While presenting Wiseman with the Academy Honorary Award in 2016, actor Ben Kingsley said that his documentaries were made to offer "pure information" and deliver powerful emotional moments to his audience.

Wiseman's work is also said to have affected American institutions and attempted to hold the United States accountable in moral and ethical situations. The Associated Press called him one of the most admired and influential filmmakers. Wiseman is also credited for his editing style, which has been seen as an act of interpretation and a kind of moral accounting.
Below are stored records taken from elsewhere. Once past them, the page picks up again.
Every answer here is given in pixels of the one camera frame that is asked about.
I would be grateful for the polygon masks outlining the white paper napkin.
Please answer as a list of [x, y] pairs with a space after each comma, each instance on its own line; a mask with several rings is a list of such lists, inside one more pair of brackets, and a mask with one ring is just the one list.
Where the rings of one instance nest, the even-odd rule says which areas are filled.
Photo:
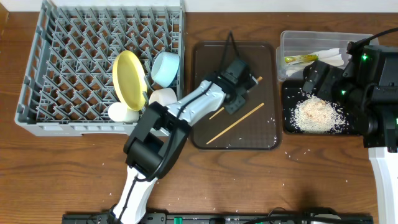
[[[344, 65], [345, 61], [343, 60], [343, 56], [340, 53], [339, 48], [329, 49], [329, 50], [321, 50], [318, 52], [313, 52], [310, 54], [318, 55], [318, 60], [321, 62], [328, 63], [333, 66], [342, 66]], [[287, 69], [285, 74], [289, 77], [301, 70], [303, 70], [306, 66], [311, 65], [314, 61], [309, 63], [300, 63], [295, 65], [287, 64]]]

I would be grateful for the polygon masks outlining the wooden chopstick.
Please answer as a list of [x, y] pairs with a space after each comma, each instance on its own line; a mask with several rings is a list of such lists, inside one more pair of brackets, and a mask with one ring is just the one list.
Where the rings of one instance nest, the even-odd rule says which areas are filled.
[[[258, 84], [263, 78], [262, 77], [258, 77], [256, 80], [256, 83]], [[217, 112], [215, 112], [211, 117], [209, 117], [210, 119], [213, 119], [215, 116], [217, 116], [220, 112], [222, 112], [224, 110], [224, 107], [221, 107]]]
[[225, 128], [224, 130], [222, 130], [220, 133], [218, 133], [215, 137], [211, 138], [208, 142], [206, 142], [206, 145], [208, 145], [209, 143], [213, 142], [214, 140], [216, 140], [217, 138], [219, 138], [220, 136], [224, 135], [225, 133], [227, 133], [230, 129], [232, 129], [233, 127], [235, 127], [237, 124], [239, 124], [240, 122], [242, 122], [243, 120], [245, 120], [247, 117], [249, 117], [250, 115], [252, 115], [254, 112], [256, 112], [257, 110], [259, 110], [260, 108], [262, 108], [265, 105], [265, 103], [261, 103], [259, 105], [257, 105], [255, 108], [253, 108], [250, 112], [246, 113], [244, 116], [242, 116], [241, 118], [239, 118], [238, 120], [236, 120], [234, 123], [230, 124], [227, 128]]

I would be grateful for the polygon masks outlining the green orange snack wrapper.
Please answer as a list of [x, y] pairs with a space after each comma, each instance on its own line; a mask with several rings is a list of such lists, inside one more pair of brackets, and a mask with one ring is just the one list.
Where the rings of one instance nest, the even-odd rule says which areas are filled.
[[300, 63], [309, 63], [318, 60], [318, 55], [316, 54], [306, 54], [306, 55], [296, 55], [284, 57], [284, 62], [286, 64], [295, 65]]

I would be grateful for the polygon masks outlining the light blue bowl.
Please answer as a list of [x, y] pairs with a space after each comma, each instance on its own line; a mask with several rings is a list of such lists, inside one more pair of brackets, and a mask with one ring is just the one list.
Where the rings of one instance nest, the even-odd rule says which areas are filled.
[[161, 52], [155, 59], [151, 70], [151, 77], [162, 88], [170, 86], [177, 75], [180, 65], [178, 54]]

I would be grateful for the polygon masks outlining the pink white bowl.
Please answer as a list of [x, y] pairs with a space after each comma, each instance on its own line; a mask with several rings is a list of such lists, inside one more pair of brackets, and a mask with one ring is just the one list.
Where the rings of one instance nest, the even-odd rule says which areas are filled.
[[173, 89], [163, 88], [152, 92], [149, 98], [149, 104], [158, 102], [162, 106], [166, 106], [177, 102], [177, 96]]

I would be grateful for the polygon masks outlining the yellow plate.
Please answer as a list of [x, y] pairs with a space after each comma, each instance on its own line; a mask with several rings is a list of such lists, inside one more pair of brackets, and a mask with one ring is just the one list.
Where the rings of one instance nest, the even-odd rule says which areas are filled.
[[145, 72], [138, 57], [131, 51], [122, 51], [113, 63], [113, 85], [119, 101], [133, 111], [143, 109], [147, 92]]

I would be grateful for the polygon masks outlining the white paper cup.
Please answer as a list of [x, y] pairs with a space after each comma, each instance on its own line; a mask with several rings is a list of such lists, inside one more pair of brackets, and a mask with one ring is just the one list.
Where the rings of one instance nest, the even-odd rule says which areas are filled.
[[134, 123], [139, 120], [139, 112], [131, 110], [121, 102], [115, 102], [108, 108], [109, 117], [115, 122]]

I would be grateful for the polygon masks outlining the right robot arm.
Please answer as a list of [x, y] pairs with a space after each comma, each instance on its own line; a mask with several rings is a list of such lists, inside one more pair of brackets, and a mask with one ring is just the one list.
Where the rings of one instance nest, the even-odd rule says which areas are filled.
[[397, 223], [397, 48], [350, 43], [344, 69], [322, 61], [305, 67], [303, 90], [339, 104], [363, 136], [377, 189], [380, 223]]

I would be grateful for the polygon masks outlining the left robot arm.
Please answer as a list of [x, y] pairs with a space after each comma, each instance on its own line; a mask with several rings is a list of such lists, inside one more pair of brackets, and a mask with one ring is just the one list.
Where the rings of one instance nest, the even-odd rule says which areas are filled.
[[246, 92], [257, 85], [249, 65], [239, 58], [209, 74], [190, 94], [162, 106], [152, 103], [126, 141], [127, 178], [108, 223], [139, 223], [154, 185], [176, 163], [192, 127], [223, 107], [229, 114], [243, 107]]
The Guardian called Wiseman's films "monuments to human suffering and human challenge and human potential".

==Filmography==
=== As director ===

| Year | Title | Notes | Ref |
|---|---|---|---|
| 1967 | Titicut Follies |  |  |
| 1968 | High School |  |  |
| 1969 | Law and Order |  |  |
| 1970 | Hospital |  |  |
| 1971 | Basic Training |  |  |
| 1971 | I Miss Sonia Henie | Collaborative short film |  |
| 1972 | Essene |  |  |
| 1973 | Juvenile Court |  |  |
| 1974 | Primate |  |  |
| 1975 | Welfare |  |  |
| 1976 | Meat |  |  |
| 1977 | Canal Zone |  |  |
| 1978 | Sinai Field Mission |  |  |
| 1979 | Manoeuvre |  |  |
| 1981 | Model |  |  |
| 1982 | Seraphita's Diary | Narrative film |  |
| 1983 | The Store |  |  |
| 1985 | Racetrack |  |  |
| 1986 | Blind |  |  |
| 1986 | Deaf |  |  |
| 1986 | Adjustment & Work |  |  |
| 1986 | Multi-Handicapped |  |  |
| 1988 | Missile |  |  |
| 1989 | Near Death |  |  |
| 1990 | Central Park |  |  |
| 1991 | Aspen |  |  |
| 1993 | Zoo |  |  |
| 1994 | High School II |  |  |
| 1995 | Ballet |  |  |
| 1996 | La Comédie-Française |  |  |
| 1997 | Public Housing |  |  |
| 1999 | Belfast, Maine |  |  |
| 2001 | Domestic Violence |  |  |
| 2002 | Domestic Violence 2 |  |  |
| 2002 | La Dernière Lettre | Narrative film |  |
| 2005 | The Garden |  |  |
| 2007 | State Legislature |  |  |
| 2009 | La Danse |  |  |
| 2010 | Boxing Gym |  |  |
| 2011 | Crazy Horse |  |  |
| 2013 | At Berkeley |  |  |
| 2014 | National Gallery |  |  |
| 2015 | In Jackson Heights |  |  |
| 2017 | Ex Libris: The New York Public Library |  |  |
| 2018 | Monrovia, Indiana |  |  |
| 2020 | City Hall |  |  |
| 2022 | A Couple | Narrative film |  |
| 2023 | Menus-Plaisirs – Les Troisgros | Final film |  |

=== As actor ===

| Year | Title | Role | Ref |
|---|---|---|---|
| 2018 | The Summer House | Membre Commission CNC |  |
| 2019 | Thanksgiving | John |  |
| 2022 | Other People's Children | Le docteur Wiseman – le gynécologue |  |
| 2022 | À mon seul désir | Le client du printemps |  |
| 2024 | Eephus | Branch Moreland (voice) |  |
| 2024 | Jane Austen a gâché ma vie | Le poète |  |
| 2025 | A Private Life | Dr. Goldstein |  |

=== Other credits ===
- The Cool World (1963) (producer only)

=== Theatre ===
- Tonight We Improvise by Luigi Pirandello. American Repertory Theatre, Cambridge. Director of video sequences and actor in role of documentary filmmaker, November 1986 – February 1987
- Hate by Joshua Goldstein. American Repertory Theatre, Cambridge. Director, January 1991
- Welfare: The Opera, story by Frederick Wiseman and David Slavitt, libretto by David Slavitt, music by Lenny Pickett.
- The Last Letter an adaptation from the novel Life and Fate by Vasily Grossman
- Oh les beaux jours by Samuel Beckett. La Comédie Française, Paris. Director, November – January 2006; Director and actor, January–March 2007.
- Emily Dickinson, La Belle d'Amherst (The Belle of Amherst) by William Luce. Le Théâtre Noir, Paris, Director, May–July 2012

==Accolades==
In 2003, Wiseman received the Dan David Prize for his films. In 2006, he received the George Polk Career Award, given annually by Long Island University to honor contributions to journalistic integrity and investigative reporting. In spring 2012, Wiseman took part in the three-month exposition of the Whitney Biennial. In 2014, he was awarded the Golden Lion for Lifetime Achievement at the 71st Venice International Film Festival.

In 2016, Wiseman received an Academy Honorary Award from the Academy of Motion Picture Arts and Sciences. In 2017, he and Evgeny Afineevsky won the Critics' Choice Documentary Award for Best Director for Ex Libris: The New York Public Library and Cries from Syria, respectively, in a tie.

In 2021, Wiseman received an Carrosse d'Or at the Cannes Film Festival.